La République de Malte fait quant à elle figure de leader dans ce domaine. En 2013, le gouvernement travailliste a adopté un volet de réformes ambitieuses (union civile, adoption pour le conjoint, mariage pour tous, don du sang (après une période d’abstinence d’un an) pour les hommes ayant des rapports sexuels avec d’autres hommes (HSH), protection contre les discriminations). Ces réformes sont une grande avancée pour ce pays très catholique qui, avant 2001, n’autorisait pas encore le divorce et où l’IVG est encore condamné…

Le Costa Rica est devenu, le 26 mai dernier, le 29ème État dans le monde à légaliser le mariage pour tous, à la suite d’un arrêt de la Cour Interaméricaine des droits de l’Homme enjoignant tous ses États membres à accorder ce nouveau droit. Il devrait être suivi cet été par Andorre, alors que la Suisse est en train d’en débattre.
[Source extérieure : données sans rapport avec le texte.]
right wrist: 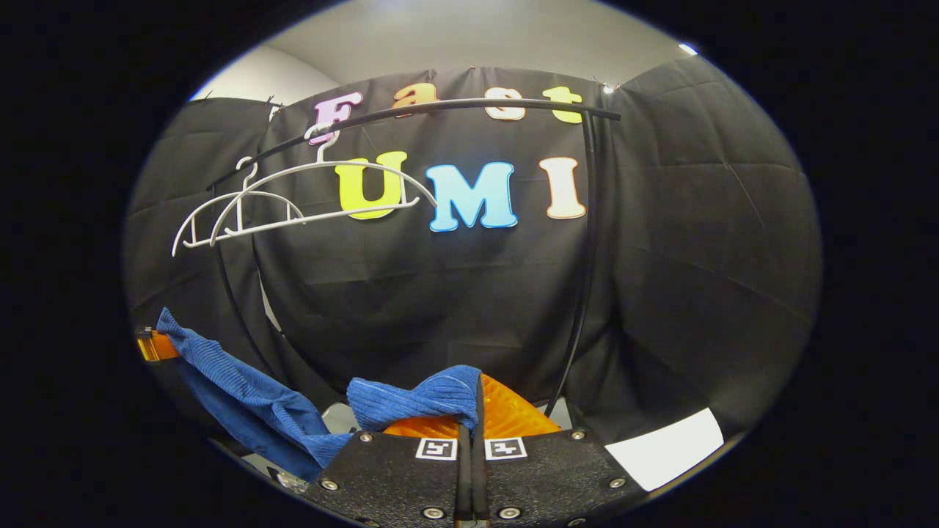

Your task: Grasp the clothes on the hanger with both hands and then place them into the laundry hamper below.

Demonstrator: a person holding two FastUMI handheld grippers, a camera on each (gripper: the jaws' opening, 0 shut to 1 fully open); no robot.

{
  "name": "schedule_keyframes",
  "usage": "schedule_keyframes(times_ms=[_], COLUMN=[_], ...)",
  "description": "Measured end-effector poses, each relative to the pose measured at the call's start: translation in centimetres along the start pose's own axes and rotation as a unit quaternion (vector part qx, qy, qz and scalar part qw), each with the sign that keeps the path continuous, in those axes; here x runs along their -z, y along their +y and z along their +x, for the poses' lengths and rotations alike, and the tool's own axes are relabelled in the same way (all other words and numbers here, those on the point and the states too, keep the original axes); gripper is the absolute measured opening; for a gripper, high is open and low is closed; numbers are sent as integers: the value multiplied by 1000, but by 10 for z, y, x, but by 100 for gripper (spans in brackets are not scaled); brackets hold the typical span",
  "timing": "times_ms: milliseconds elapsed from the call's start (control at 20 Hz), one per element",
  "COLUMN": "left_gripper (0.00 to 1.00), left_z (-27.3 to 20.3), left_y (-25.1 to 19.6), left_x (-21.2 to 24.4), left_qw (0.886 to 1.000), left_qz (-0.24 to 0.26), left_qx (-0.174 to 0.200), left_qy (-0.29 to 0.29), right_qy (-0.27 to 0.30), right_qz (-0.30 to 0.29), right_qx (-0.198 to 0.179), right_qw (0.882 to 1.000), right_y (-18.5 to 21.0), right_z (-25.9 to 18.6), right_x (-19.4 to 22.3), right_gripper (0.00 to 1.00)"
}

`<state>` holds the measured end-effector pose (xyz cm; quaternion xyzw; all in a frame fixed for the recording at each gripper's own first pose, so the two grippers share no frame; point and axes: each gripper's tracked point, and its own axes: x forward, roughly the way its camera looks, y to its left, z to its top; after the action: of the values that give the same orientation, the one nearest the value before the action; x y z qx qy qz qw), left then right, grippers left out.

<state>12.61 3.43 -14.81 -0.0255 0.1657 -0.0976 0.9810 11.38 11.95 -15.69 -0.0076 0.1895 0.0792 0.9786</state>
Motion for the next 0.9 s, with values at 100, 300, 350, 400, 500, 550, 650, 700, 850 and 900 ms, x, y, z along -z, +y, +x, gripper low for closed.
schedule_keyframes(times_ms=[100, 300, 350, 400, 500, 550, 650, 700, 850, 900], left_gripper=[2, 0, 0, 0, 0, 0, 0, 0, 3, 1], left_z=[7, 13, 16, 22, 30, 32, 38, 44, 55, 59], left_y=[-3, -6, -8, -10, -12, -11, -13, -14, -14, -12], left_x=[11, 40, 49, 60, 81, 92, 116, 128, 165, 176], left_qw=[1000, 997, 997, 996, 995, 994, 993, 992, 989, 988], left_qz=[15, 36, 37, 36, 32, 32, 33, 31, 25, 23], left_qx=[24, 56, 65, 71, 82, 83, 83, 83, 80, 76], left_qy=[5, 25, 31, 38, 53, 60, 80, 91, 123, 133], right_qy=[3, 28, 38, 52, 81, 94, 115, 127, 161, 174], right_qz=[10, 19, 17, 19, 17, 13, 11, 13, 21, 22], right_qx=[15, 35, 40, 43, 46, 47, 47, 45, 40, 39], right_qw=[1000, 999, 998, 998, 996, 994, 992, 991, 986, 984], right_y=[6, 17, 18, 19, 22, 23, 25, 26, 30, 31], right_z=[-5, -3, -1, 1, 4, 6, 15, 20, 34, 38], right_x=[10, 40, 50, 62, 86, 98, 121, 132, 168, 180], right_gripper=[0, 0, 0, 0, 0, 0, 0, 0, 0, 0])
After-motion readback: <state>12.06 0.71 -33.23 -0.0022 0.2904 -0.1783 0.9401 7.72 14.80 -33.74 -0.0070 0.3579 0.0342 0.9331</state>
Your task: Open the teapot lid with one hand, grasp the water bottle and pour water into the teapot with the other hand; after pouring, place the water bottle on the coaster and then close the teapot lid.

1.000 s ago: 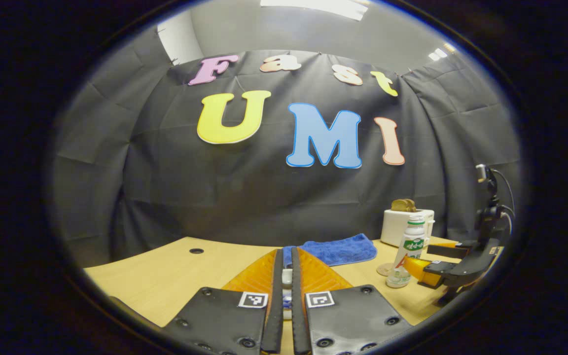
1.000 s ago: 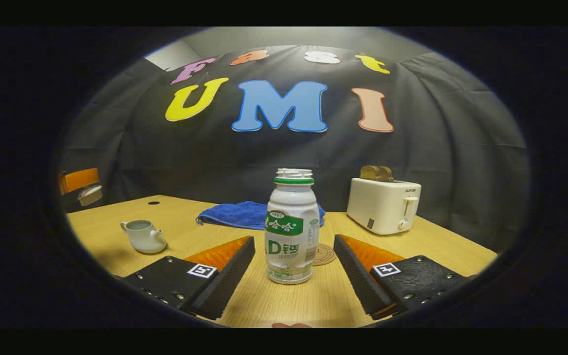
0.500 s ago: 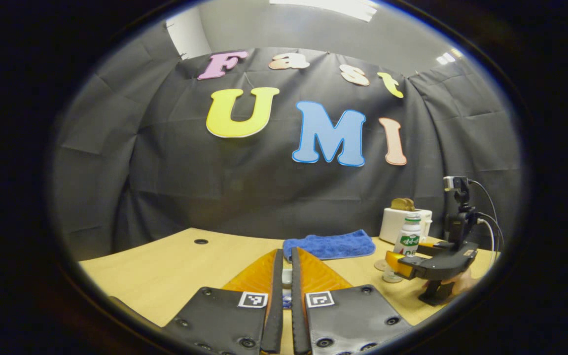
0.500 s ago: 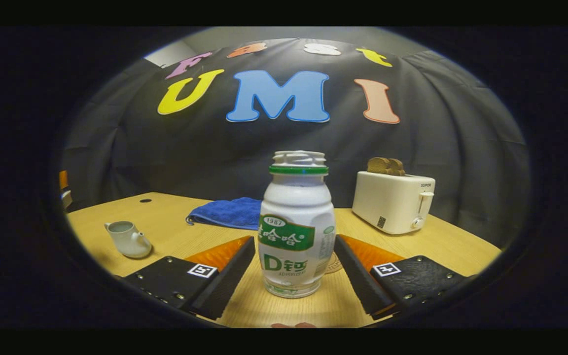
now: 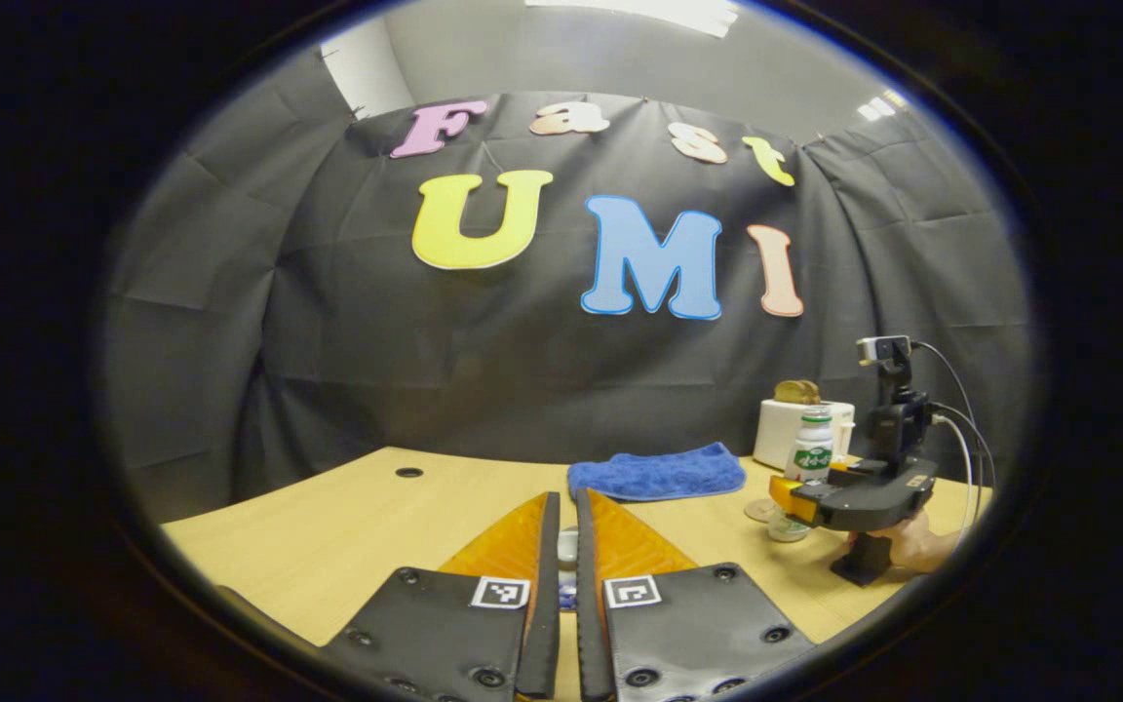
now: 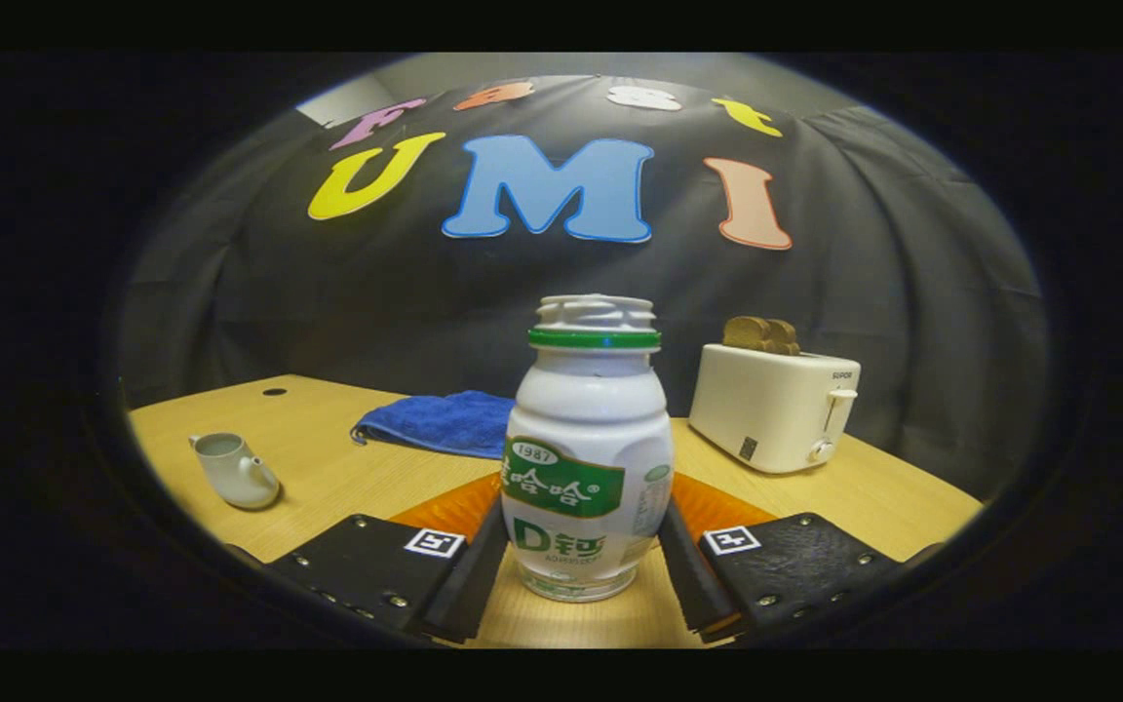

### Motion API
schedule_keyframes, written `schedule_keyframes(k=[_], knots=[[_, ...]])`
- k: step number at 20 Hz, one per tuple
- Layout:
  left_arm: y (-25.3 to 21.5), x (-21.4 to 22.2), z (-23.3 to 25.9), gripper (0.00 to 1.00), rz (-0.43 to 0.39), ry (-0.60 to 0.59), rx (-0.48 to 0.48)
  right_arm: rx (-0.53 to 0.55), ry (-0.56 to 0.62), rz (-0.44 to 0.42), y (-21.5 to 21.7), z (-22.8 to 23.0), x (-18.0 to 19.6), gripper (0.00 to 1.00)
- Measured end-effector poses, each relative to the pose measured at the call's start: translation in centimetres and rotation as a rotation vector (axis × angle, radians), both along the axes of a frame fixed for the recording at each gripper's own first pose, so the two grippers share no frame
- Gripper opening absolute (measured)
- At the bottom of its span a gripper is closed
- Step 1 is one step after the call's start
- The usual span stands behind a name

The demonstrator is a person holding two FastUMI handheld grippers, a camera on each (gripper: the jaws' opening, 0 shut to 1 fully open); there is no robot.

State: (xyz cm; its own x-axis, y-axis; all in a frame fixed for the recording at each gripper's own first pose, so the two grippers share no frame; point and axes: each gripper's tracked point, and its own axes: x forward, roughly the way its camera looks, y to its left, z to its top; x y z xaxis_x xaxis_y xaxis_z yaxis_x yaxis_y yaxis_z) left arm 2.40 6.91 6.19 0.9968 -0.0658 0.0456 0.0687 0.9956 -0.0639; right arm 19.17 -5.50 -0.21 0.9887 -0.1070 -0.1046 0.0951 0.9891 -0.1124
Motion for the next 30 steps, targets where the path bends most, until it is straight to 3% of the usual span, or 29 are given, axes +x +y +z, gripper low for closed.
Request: schedule_keyframes(k=[4, 5, 8, 14, 23, 30], knots=[[-0.3, -1.3, -1.4, 0.14, -0.016, 0.022, -0.003, -0.013, 0.016, 0.036, 1.4, 0.4, -0.9, 0.75], [-0.5, -1.8, -1.7, 0.18, -0.028, 0.028, -0.009, -0.026, 0.016, 0.04, 1.6, 0.6, -1.0, 0.74], [-1.5, -3.9, -2.0, 0.14, -0.066, 0.011, -0.02, -0.092, 0.02, 0.053, 2.5, 1.2, -1.4, 0.74], [-2.9, -7.3, -2.7, 0.18, -0.106, 0.001, -0.022, -0.211, 0.03, 0.098, 5.2, 1.4, -1.3, 0.74], [-3.0, -9.0, -4.0, 0.18, -0.122, 0.017, -0.063, -0.497, 0.017, 0.165, 9.2, 2.1, -0.3, 0.74], [-2.8, -10.2, -4.8, 0.14, -0.115, 0.015, -0.015, -0.683, 0.013, 0.22, 11.8, 1.9, 0.7, 0.75]])
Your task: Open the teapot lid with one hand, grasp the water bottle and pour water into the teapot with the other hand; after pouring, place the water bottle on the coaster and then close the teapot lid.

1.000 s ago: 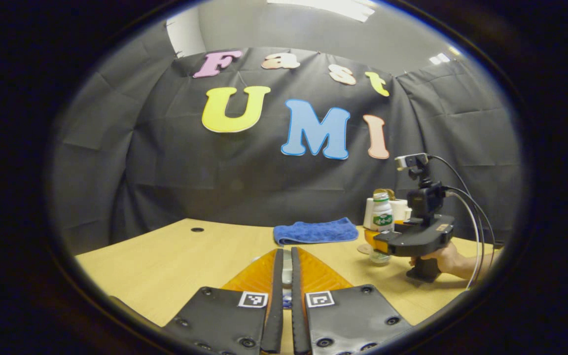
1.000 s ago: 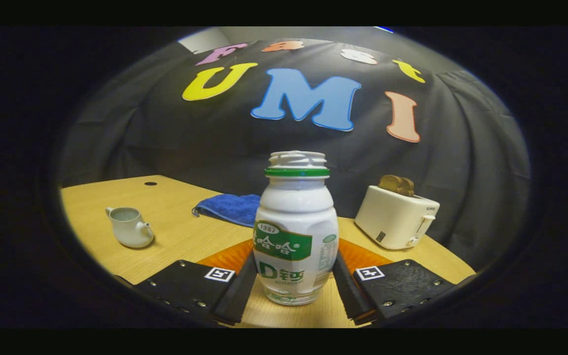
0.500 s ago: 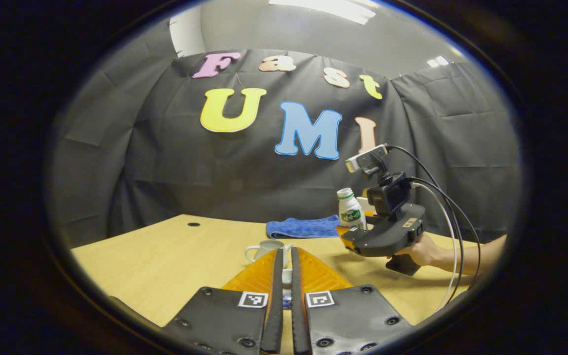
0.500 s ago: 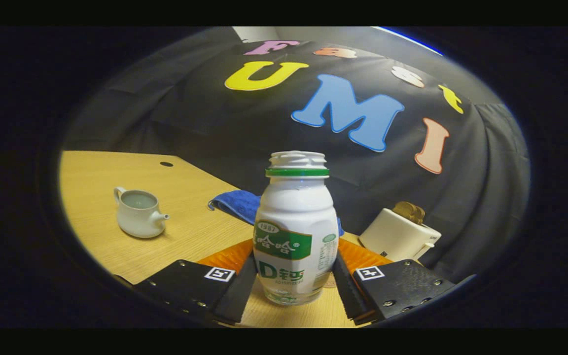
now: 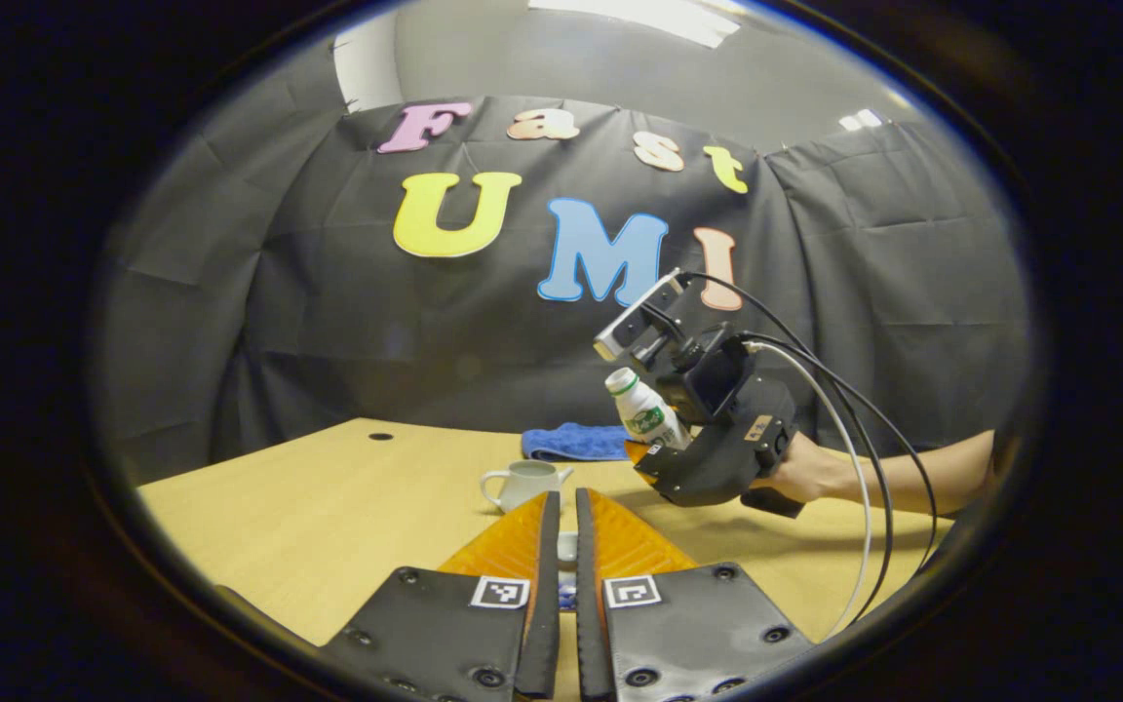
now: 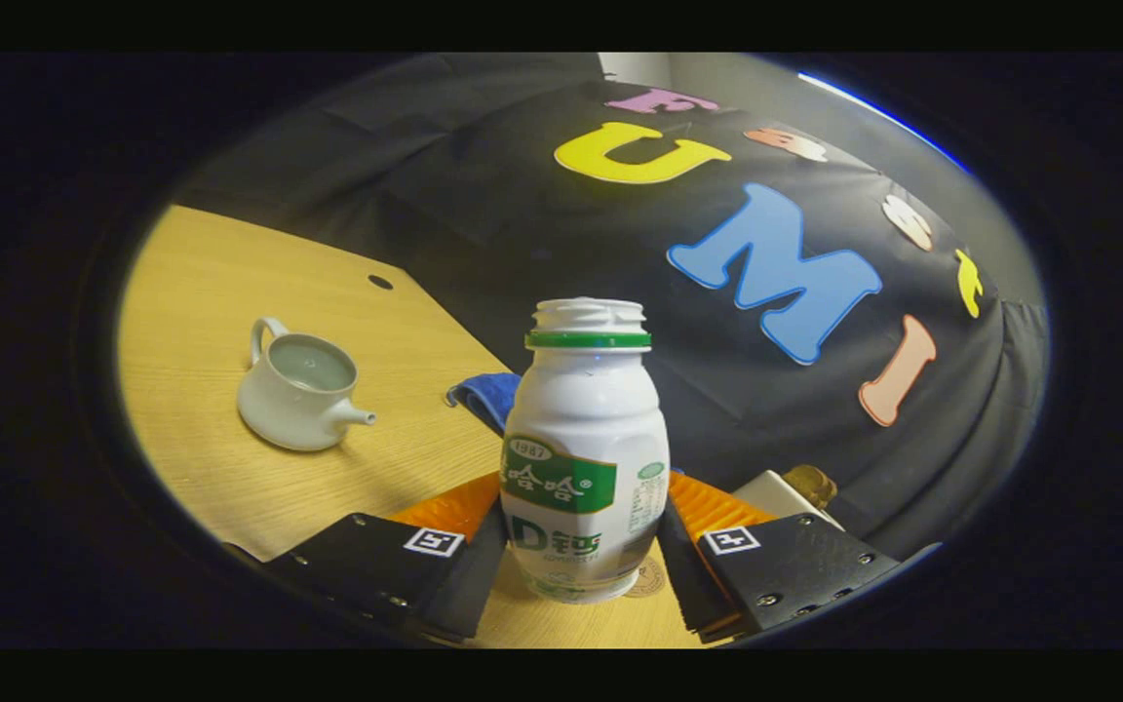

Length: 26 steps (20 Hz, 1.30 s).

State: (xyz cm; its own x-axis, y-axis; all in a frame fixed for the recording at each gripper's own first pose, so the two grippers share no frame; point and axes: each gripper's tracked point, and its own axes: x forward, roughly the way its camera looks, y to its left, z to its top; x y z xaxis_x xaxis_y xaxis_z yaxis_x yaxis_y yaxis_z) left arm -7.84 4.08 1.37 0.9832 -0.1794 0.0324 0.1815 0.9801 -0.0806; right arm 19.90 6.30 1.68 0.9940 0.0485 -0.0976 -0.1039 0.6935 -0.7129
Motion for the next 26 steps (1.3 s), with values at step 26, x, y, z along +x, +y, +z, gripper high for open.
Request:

Si l’égalité maritale représente aujourd’hui le fer de lance des avancées des droits des personnes LGBT, elle ne doit pas faire passer au second plan les violences intolérables que font subir des individus et des États sur des vies humaines partout sur la planète, y compris dans les pays les plus tolérants. Tout comme pour les femmes et les personnes de couleur, la lutte contre les discriminations et pour l’égalité doit être menée partout et à chaque instant.